How to Get Your Song on the Radio

How to Get Your Song on the Radio

By Alan Cross

Serious musicians know that despite rumours of its death, old-fashioned terrestrial radio is still the most efficient way to put your music in front of strangers. Yes, streaming and social media (especially TikTok) are important, but you cannot overlook the power of music radio, a platform used by over 80 percent of Canadians weekly.

Competition for space on a station’s playlist is fierce. Not only are you up against artists just like yourself but the biggest performers in the world. So, how can you get an edge? Let’s begin by understanding the mission.

First, everyone is making music. According to the latest figures, about 110,000 new songs are uploaded to streaming music platforms every day. Meanwhile, anyone with internet access can instantly stream 100 million songs. Compare that to an old-school record store which, at most, could stock 100,000 titles. Songs that are good won’t cut it. Your song must be genuinely great if it has a hope of rising above all the noise.

Radio stations are also inundated with new releases 24/7. Pitches come from major labels, indies, publicists, managers, the artists themselves, and well-meaning fans. Music directors are the main target, although program directors and announcers get hit up all the time, too. Any given week will see upwards of 600 pitch emails come through my inbox, each involving an artist looking for airplay, a review, a blog post, a playlist inclusion, an interview—any kind of attention.

Seems hopeless, right? Not necessarily.

With a lot of luck involved—your song needs to find the right person at exactly the right time—there are things you can do to improve your chances of getting it on the radio:

Carefully Target Specific Radio Stations

There’s no point in sending a new song to a classic rock/classic hits station because they don’t play new music. You may be proud of your post-rock math-jazz instrumental, but that’s not exactly a mainstream radio-friendly genre. It may, however, work on an open-minded jazz station or campus/community radio.

Get Personal

Who’s the program director and music director at the station from which you covet attention? What announcers have a reputation for championing new music? Maybe it’s time to strike up a relationship with them? And whatever you do, spell their name correctly in all correspondence.

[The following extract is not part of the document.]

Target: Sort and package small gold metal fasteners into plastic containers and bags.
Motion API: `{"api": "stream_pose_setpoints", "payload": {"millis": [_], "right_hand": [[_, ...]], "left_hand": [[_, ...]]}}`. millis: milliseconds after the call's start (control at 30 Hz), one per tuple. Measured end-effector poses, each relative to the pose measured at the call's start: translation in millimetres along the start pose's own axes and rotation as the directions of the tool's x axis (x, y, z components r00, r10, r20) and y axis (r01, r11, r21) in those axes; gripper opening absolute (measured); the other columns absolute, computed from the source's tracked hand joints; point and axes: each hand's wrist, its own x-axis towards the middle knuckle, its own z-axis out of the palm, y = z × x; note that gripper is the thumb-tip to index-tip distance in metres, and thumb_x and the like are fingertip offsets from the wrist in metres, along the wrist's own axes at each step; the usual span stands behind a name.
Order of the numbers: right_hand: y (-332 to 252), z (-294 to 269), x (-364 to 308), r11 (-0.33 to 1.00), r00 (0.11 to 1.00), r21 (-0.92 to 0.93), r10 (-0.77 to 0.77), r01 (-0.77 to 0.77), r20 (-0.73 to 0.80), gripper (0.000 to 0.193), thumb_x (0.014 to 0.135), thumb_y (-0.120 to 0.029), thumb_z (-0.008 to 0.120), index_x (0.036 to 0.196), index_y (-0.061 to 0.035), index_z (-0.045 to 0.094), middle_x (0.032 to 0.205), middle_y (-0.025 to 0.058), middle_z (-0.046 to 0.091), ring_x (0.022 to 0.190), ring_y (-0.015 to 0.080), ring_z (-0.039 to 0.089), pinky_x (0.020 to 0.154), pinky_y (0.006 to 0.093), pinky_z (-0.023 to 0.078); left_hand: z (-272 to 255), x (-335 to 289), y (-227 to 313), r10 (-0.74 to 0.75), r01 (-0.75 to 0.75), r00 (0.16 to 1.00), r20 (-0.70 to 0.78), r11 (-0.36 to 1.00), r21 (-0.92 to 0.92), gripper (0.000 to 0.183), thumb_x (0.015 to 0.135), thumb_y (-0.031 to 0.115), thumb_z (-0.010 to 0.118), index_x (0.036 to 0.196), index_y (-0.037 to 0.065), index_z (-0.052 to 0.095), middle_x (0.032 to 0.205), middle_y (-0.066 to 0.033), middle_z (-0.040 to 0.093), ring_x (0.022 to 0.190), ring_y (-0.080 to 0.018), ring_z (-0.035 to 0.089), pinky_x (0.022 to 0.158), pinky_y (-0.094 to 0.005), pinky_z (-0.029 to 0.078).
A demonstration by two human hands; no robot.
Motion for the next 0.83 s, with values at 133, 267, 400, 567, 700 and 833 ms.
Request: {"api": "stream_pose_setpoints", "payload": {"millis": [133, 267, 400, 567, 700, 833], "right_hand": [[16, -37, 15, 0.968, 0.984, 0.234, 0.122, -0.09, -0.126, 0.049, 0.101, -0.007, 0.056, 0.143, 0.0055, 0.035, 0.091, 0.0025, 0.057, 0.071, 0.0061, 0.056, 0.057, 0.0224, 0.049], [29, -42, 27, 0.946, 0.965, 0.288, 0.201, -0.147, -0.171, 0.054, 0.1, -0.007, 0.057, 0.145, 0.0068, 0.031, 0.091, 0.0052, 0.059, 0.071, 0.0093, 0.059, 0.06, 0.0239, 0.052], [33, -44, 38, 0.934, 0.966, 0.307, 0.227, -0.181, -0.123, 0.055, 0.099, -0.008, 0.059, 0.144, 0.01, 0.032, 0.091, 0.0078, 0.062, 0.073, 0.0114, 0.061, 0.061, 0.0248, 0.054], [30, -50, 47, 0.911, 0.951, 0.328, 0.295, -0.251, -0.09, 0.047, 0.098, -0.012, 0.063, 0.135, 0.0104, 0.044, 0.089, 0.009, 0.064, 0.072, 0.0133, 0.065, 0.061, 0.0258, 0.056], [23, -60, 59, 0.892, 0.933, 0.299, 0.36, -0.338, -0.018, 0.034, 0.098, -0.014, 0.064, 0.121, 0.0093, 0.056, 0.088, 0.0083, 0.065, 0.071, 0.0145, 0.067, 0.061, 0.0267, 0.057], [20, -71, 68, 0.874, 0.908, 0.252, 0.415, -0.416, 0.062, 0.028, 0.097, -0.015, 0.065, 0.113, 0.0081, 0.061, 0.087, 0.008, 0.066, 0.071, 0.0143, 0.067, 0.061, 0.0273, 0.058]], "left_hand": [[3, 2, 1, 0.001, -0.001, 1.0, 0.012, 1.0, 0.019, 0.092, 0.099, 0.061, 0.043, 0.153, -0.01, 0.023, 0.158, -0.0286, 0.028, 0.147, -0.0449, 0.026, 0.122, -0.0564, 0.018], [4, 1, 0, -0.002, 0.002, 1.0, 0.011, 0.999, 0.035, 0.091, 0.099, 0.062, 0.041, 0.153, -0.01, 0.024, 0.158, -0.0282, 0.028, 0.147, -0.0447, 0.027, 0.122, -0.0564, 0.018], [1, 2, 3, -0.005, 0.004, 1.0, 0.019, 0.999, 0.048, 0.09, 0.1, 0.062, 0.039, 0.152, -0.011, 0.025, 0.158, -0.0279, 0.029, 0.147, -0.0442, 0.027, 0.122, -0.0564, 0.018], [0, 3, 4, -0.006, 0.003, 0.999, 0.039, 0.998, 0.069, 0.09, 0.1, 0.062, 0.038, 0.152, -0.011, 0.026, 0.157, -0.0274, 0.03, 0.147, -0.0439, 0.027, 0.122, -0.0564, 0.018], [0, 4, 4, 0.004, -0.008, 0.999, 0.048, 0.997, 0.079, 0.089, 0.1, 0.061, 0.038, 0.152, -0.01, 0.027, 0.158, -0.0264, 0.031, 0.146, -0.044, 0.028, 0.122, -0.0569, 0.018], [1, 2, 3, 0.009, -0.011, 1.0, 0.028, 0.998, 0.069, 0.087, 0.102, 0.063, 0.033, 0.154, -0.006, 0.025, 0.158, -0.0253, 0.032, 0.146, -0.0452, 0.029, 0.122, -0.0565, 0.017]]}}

Learn About How Radio Works

For example, understand the construction radio playlists and terms like “rotations,” “power,” “medium,” and “feature,” that relate to how often songs get played and the kind of exposure individual songs receive. When does the station hold their music meetings? Who is in those meetings? Do they have a new music show devoted to new releases? Do they run anything (on-air or online) that highlights up-and-coming indie artists?

Get Creative

In addition to an email package, an attention-getting physical package send through snail mail might get some attention. Just don’t waste a CD on it (see below).

List Your Bonafides in Your email with an Electronic Press Kit (EPK):

Shows played, reviews, blurbs, streams to date, playlist inclusions, discography, sync placements, Shazam searches, FACTOR successes—anything that shows a buzz. If there’s no buzz, then you’re doing it wrong. A properly written visually appealing one-sheet is far better than just some text in the body of an ordinary email.

Think About Employing a Publicist/Radio Plugger

They have extensive mailing lists and (if they’re doing their job properly) relationships with influential people throughout the music industry. There are a handful that contact me on a regular basis and because they have good reputations, I will always look to see who and what they’re plugging.

Make Use of Digital Delivery Services like DMDS and PlayMPE. Music directors check to see what’s been sent to them on a daily basis.

Network. Always Network

If you can, attend events like Canadian Music Week, Indie Week, NXNE, Music West, HPX, and any of the other music industry events across the country. Not only will you meet radio people, but you’ll run into musicians just like you. Trade strategies. Share successes and failures. You’d be surprised at how happy another struggling musician may be willing to help you.

DO NOT Send an email with an Attached MP3 file

That just gums up inboxes and sometimes results in messages getting stripped out by a firewall. Send an embeddable link to the songs you’ve posted on YouTube, a streamer, SoundCloud or wherever it lives.

DO NOT Bother Sending a CD

I know you’re proud of having a physical representation of your music but save it for selling at gigs. Many music directors don’t even have CD players in their offices anymore. CDs just clutter up the desk until they become intolerable, and everything is swept into the trash. Harsh, I know, but I’ve seen some pretty aggressive office cleanings.

DO NOT Expect Miracles and Instant Success

You are competing against the entire music world. This is a marathon. And as long as you keep the faith in your great songs, there’s always the possibility that something wonderful will happen when you least expect it.

Based in Toronto, Alan Cross is one of Canada’s most recognized voices in radio. He is best known as host of the syndicated radio series The Ongoing History of New Music, Canada’s longest-running radio documentary. His career began in 1980 at the University of Winnipeg's campus radio station, CKUW, and he is currently the station voice for Toronto’s legendary rock station Q107 and continues to supply programming to 102.1 The Edge. Alan recently joined Widex as the hearing aid manufacturer’s Sound Ambassador in Canada, a partnership designed to fight hearing loss stigma and raise awareness of the importance of hearing health.